◆ Assignment
Give again, exactly as written, each line of the material below starting at the line that contains "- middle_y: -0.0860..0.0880" and ending at the line that contains "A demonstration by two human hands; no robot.". Both ends count, and no other line does.

*** Opening Data shown ***

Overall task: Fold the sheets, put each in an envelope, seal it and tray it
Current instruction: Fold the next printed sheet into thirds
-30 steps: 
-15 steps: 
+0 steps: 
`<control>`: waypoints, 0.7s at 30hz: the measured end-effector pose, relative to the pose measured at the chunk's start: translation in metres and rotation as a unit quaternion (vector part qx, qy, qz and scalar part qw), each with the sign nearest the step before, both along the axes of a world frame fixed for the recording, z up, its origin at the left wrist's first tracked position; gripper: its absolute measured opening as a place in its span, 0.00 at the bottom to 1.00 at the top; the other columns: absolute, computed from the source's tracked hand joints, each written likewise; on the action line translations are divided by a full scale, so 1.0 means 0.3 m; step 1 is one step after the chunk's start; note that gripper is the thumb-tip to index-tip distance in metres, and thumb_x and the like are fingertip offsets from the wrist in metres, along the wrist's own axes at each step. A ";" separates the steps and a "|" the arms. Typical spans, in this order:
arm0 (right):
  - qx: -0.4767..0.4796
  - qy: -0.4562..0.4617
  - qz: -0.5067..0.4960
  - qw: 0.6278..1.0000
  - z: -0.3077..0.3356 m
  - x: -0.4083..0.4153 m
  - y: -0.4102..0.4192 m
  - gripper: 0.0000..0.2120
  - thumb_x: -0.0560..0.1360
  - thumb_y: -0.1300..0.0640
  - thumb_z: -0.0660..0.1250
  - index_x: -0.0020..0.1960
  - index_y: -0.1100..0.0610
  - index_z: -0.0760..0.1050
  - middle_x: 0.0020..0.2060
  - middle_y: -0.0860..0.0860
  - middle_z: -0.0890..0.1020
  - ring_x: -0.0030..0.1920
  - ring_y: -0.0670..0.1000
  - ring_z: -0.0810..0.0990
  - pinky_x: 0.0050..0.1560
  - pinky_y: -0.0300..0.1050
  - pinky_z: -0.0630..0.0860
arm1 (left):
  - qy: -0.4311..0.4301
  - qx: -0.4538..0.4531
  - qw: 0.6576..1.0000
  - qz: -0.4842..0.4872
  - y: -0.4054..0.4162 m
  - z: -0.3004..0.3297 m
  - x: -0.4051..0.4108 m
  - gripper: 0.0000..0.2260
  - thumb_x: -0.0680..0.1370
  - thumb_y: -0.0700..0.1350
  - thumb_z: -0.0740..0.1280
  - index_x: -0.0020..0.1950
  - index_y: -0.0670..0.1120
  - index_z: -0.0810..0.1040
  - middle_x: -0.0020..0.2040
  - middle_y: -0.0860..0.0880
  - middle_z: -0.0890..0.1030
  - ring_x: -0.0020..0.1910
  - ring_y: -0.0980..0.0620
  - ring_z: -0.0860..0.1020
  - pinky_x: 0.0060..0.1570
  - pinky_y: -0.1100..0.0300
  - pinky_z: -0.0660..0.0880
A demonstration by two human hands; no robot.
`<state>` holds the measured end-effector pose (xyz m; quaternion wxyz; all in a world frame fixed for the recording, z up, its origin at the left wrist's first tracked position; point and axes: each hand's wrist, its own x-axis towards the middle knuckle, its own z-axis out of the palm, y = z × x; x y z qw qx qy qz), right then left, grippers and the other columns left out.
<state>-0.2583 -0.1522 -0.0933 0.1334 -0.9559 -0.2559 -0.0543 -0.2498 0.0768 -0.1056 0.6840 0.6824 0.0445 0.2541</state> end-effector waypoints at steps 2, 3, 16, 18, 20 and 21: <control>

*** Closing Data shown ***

◆ Result for this exercise
  - middle_y: -0.0860..0.0880
  - middle_z: -0.0890..0.1030
  - ring_x: -0.0020..0.1910
  - ring_y: -0.0980..0.0620
  - ring_z: -0.0860..0.1020
  - pinky_x: 0.0060..0.1570
  - pinky_y: -0.1100..0.0300
  - pinky_z: -0.0660..0.0880
A demonstration by two human hands; no robot.

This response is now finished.